Rosanna's Chocolate Adventure in Venezuela
The owner of Special Edition Chocolate, Rosanna, travelled to Venezuela to try and track down a small producer. She met this producer at a chocolate show in London seven years previously and wanted some of his chocolate to us here at Special Edition! Here is Rosanna’s story:
After a difficult few days travelling across Venezuela and staying in hostels, we eventually arrived at the small hacienda run by a mother and her son. Billy, the son, told me the story as to how they came to purchase the property. One day, whilst travelling around with his father, he came across a derelict property with 2 acres of unproductive neglected cocoa trees for sale. He then fell in love with the property and decided to buy it!
Billy has converted the buildings into a home for himself and his mother, along with 4 guest rooms. By utilising local labour, he taught his employees how to regenerate his little part of the rain forest, so it would once again make the cocoa trees productive.
Billy and his mother decided to produce enough beans for export, as well as enough to produce their own chocolate. Then, with all of his contacts in the tourist industry, Billy arranged coach trips, so people could taste and purchase their chocolate.

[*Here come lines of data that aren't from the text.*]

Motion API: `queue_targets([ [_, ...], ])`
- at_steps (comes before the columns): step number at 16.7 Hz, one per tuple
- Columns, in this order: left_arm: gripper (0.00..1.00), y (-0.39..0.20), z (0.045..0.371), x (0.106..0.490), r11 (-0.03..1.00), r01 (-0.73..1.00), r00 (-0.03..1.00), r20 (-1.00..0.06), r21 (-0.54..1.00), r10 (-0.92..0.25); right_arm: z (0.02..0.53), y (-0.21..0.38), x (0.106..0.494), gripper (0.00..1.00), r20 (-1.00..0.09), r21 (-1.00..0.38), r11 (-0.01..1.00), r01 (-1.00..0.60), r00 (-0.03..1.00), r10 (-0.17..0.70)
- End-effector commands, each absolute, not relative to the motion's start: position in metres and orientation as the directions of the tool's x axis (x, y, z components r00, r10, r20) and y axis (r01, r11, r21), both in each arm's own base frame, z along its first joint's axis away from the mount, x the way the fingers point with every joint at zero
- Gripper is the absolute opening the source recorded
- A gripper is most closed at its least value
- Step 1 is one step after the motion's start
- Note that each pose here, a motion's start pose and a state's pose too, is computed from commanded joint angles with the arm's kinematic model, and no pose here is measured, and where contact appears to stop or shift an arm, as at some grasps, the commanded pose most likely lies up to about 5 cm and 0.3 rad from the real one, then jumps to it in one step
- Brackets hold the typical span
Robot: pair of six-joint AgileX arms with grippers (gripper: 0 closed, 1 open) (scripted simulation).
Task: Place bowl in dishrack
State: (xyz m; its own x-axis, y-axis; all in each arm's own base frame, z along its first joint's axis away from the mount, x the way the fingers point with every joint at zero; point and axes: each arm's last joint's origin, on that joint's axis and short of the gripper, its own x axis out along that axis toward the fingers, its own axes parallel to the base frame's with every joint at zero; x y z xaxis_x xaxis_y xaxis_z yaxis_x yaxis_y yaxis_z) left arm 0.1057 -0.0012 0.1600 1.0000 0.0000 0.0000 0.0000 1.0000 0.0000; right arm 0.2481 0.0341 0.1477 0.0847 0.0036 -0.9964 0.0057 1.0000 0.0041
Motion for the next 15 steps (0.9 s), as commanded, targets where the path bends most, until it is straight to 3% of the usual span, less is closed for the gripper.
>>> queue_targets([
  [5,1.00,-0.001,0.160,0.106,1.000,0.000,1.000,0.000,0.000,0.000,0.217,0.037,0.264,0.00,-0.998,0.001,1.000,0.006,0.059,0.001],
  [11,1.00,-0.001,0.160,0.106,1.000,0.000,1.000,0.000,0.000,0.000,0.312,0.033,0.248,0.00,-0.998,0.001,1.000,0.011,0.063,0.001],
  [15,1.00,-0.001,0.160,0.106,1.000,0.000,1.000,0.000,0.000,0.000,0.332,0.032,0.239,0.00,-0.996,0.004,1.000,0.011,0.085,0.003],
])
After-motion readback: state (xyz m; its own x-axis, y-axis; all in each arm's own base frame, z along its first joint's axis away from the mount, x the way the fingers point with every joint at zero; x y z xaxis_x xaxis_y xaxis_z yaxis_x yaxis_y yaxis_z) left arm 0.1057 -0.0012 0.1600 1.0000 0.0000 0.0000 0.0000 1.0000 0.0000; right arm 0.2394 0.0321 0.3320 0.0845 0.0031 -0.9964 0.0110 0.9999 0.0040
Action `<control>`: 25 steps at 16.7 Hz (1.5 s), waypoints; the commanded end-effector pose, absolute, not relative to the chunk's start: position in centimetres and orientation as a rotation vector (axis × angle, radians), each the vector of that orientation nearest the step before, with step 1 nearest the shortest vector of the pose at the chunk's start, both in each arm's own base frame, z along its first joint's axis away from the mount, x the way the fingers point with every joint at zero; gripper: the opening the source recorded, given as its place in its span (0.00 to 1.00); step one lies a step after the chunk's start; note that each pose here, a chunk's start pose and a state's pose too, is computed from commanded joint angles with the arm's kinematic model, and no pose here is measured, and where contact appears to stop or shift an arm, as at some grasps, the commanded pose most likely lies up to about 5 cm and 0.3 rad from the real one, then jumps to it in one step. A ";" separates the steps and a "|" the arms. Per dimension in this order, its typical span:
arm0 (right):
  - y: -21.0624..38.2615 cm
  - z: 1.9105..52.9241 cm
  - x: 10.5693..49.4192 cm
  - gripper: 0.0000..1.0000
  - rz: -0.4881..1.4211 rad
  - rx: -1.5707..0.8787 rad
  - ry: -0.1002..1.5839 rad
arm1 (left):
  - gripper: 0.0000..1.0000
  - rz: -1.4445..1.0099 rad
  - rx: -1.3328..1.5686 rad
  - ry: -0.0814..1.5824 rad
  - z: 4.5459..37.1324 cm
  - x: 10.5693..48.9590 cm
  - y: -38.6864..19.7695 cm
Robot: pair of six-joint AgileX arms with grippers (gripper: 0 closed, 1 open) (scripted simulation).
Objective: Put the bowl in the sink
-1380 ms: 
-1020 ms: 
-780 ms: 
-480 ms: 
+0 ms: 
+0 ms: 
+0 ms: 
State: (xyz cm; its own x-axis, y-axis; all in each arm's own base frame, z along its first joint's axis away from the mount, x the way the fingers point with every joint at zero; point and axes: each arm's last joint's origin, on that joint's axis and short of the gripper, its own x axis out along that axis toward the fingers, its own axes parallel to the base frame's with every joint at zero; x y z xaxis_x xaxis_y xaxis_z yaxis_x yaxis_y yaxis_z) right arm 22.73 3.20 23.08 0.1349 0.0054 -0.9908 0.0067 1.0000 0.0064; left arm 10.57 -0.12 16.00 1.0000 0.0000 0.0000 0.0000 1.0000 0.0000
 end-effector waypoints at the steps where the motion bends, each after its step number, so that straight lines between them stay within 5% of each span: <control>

Since I worked in the chocolate industry, I was allowed to work with them to produce some chocolate. First, we harvested the pods from the trees by cutting them down. Next, we split them open, took the beans and spread them out in a nest of banana leaves. They were then left to ferment for 4-5 days. After this, the beans were transferred into direct sunlight to dry them out for another 3 days.
We then sieved the beans in an enormous riddle and roasted them in a large rotating oven. Oh the smell was amazing! The roasting dries and darkens the beans and brings out all the flavours. The beans were then cracked and winnowed. Finally, we added some sugar and vanilla, before putting the liquor through a series of steel rollers to refine it for up to 6 days.
The finished product can then be called ‘fine’ chocolate, it was like liquid velvet! One could ever guess that the finished product was ever a bean.